A faithful copy of the data below is required, leaving out every picture.

————————

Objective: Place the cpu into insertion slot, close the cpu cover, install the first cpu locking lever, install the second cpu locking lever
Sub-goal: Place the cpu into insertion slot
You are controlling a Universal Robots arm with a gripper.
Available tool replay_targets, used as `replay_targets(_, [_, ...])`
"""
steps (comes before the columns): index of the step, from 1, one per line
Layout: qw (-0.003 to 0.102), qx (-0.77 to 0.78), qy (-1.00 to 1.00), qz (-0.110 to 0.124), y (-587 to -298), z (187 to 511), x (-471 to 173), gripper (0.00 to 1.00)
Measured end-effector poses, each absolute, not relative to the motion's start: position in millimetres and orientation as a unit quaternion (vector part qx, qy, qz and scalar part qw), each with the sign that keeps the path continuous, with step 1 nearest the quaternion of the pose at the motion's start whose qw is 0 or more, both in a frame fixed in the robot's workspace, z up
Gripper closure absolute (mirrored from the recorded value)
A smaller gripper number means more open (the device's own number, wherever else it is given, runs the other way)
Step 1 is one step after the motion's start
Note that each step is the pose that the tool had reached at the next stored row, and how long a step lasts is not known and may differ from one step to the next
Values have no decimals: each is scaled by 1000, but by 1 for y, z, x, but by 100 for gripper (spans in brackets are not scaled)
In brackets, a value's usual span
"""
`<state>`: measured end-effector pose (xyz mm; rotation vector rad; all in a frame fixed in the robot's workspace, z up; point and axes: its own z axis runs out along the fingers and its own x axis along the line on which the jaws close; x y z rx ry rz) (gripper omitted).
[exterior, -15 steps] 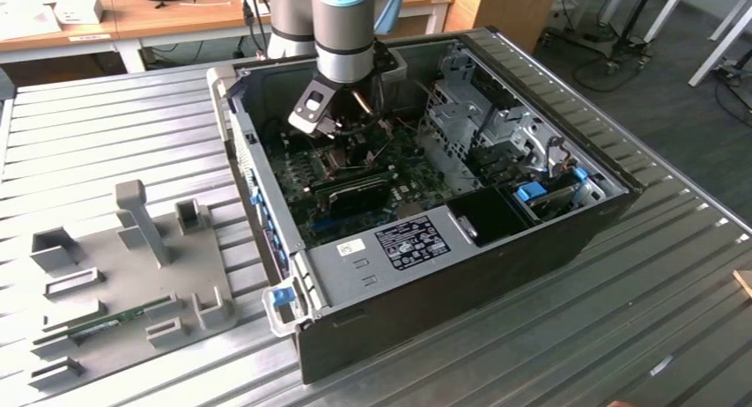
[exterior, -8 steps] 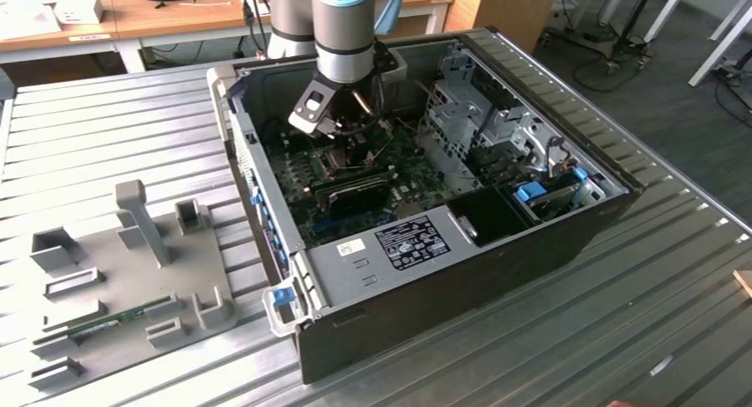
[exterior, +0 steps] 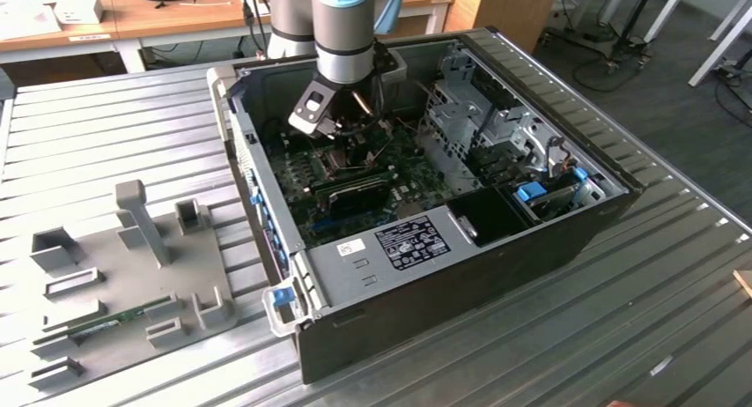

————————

Solved exercise:
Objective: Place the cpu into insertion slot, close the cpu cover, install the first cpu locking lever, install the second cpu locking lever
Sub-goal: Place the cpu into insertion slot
You are controlling a Universal Robots arm with a gripper.
Available tool replay_targets, used as `replay_targets(_, [_, ...])`
"""
steps (comes before the columns): index of the step, from 1, one per line
Layout: qw (-0.003 to 0.102), qx (-0.77 to 0.78), qy (-1.00 to 1.00), qz (-0.110 to 0.124), y (-587 to -298), z (187 to 511), x (-471 to 173), gripper (0.00 to 1.00)
Measured end-effector poses, each absolute, not relative to the motion's start: position in millimetres and orientation as a unit quaternion (vector part qx, qy, qz and scalar part qw), each with the sign that keeps the path continuous, with step 1 nearest the quaternion of the pose at the motion's start whose qw is 0 or more, both in a frame fixed in the robot's workspace, z up
Gripper closure absolute (mirrored from the recorded value)
A smaller gripper number means more open (the device's own number, wherever else it is given, runs the other way)
Step 1 is one step after the motion's start
Note that each step is the pose that the tool had reached at the next stored row, and how long a step lasts is not known and may differ from one step to the next
Values have no decimals: each is scaled by 1000, but by 1 for y, z, x, but by 100 for gripper (spans in brackets are not scaled)
In brackets, a value's usual span
"""
`<state>`: measured end-effector pose (xyz mm; rotation vector rad; all in a frame fixed in the robot's workspace, z up; point and axes: its own z axis runs out along the fingers and its own x axis along the line on which the jaws close; x y z rx ry rz) (gripper omitted).
[exterior, -15 steps] 
[exterior, -8 steps] 
[exterior, +0 steps] 

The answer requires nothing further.